Neste debate têm surgido críticas ou discordâncias e o debate pode estar a ser intenso, o que é natural nos sistemas democráticos, sobretudo quando o tema é do interesse de todos. O primeiro-ministro e a ministra da Habitação tiveram a coragem de apresentar propostas e dar a cara por elas, atraindo a atenção para um problema que todos sabemos que existe, mas que não estava no centro da vida pública e política. Durante décadas ninguém ousou atacar os problemas deste mercado onde, por exemplo, somos um país com menos habitação pública que os seus congéneres europeus.
Convidamos o leitor a uma reflexão. A realidade não é estática e está em permanente mudança. Se fizermos uma retrospetiva, no período da Troika, discutíamos como os bancos iriam resolver os seus problemas gerados pelos créditos hipotecários. A questão que se colocava era como se recuperavam as dívidas desses créditos, quando muitas delas eram superiores ao valor de mercado dos imóveis.
Isto obrigava os bancos a reconhecerem perdas por imparidade que depois os condicionavam na sua robustez financeira, mas também, a concessão de crédito às famílias e empresas. Muitos devedores, mesmo depois de venderem ou entregarem a sua casa ao banco para liquidarem as suas dívidas, não o conseguiam fazer porque as casas tinham perdido muito valor de mercado.
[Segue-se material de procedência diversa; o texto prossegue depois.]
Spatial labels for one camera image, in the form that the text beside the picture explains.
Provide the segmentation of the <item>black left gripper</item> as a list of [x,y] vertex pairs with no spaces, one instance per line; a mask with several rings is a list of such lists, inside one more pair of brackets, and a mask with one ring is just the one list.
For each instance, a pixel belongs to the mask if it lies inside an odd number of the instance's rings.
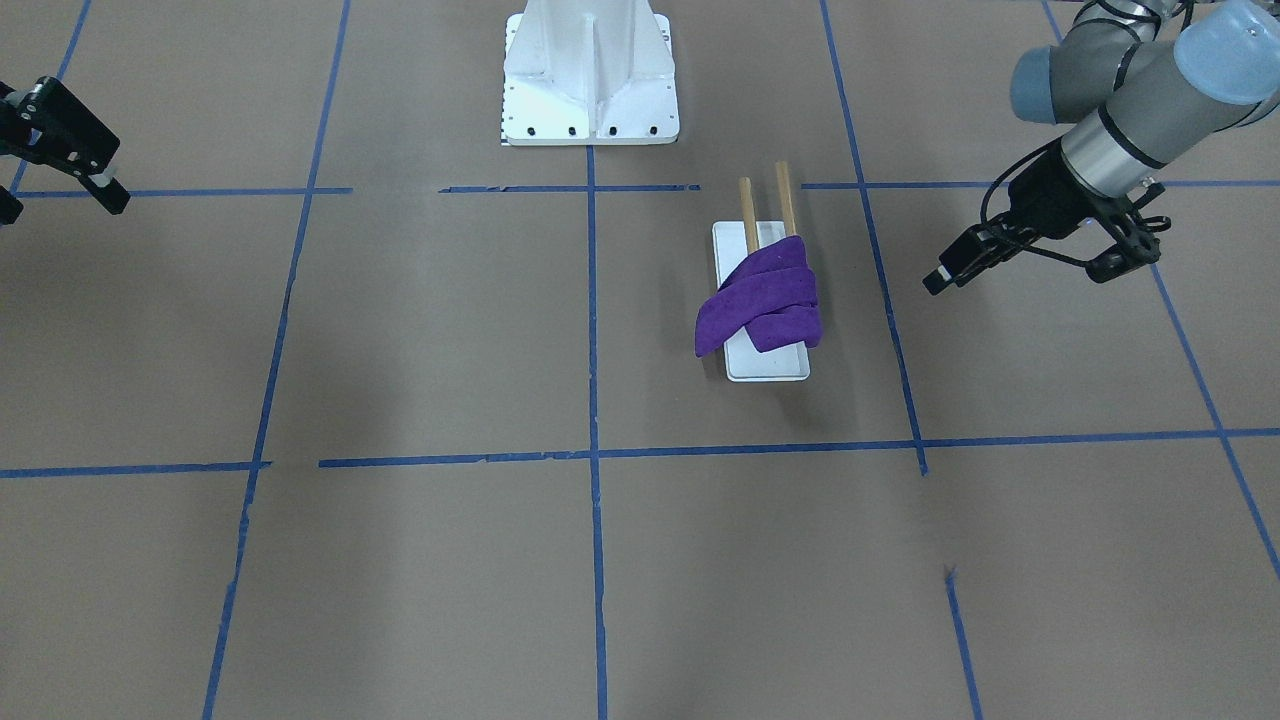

Saindo da bolha mediática, façamos um exercício. Não sendo desejável, imaginemos que daqui a dois anos a guerra da Ucrânia continua, com naturais consequências económicas. Nesse contexto, com alguma probabilidade as taxas Euribor continuam altas ou até sobem para conter o ímpeto inflacionista, e o nível de incumprimento de empréstimos tenderia a aumentar.
É um cenário hipotético, mas com probabilidade de ocorrência e para o qual devemos sempre estar preparados. Neste contexto, seria inevitável que os preços das casas caíssem abruptamente. Por isso, não achamos aceitável que se critiquem medidas que estão a ser tomadas com carácter de urgência, que servem para resolver um problema urgente.
O debate que importa ter é sobre o modelo que queremos para a nossa sociedade onde a habitação tem um papel central. E aqui, a medida verdadeiramente estruturante é aumentar o parque habitacional público a médio e longo prazo. Só tendo uma fatia importante de parque público, o Estado poderá influenciar o preço de mercado e prevenir ataques especulativos.
Em jeito de conclusão, deixamos uma questão para o leitor pensar: o Estado deve incentivar as pessoas a arrendar e não a comprar casa; deve dar créditos bonificados?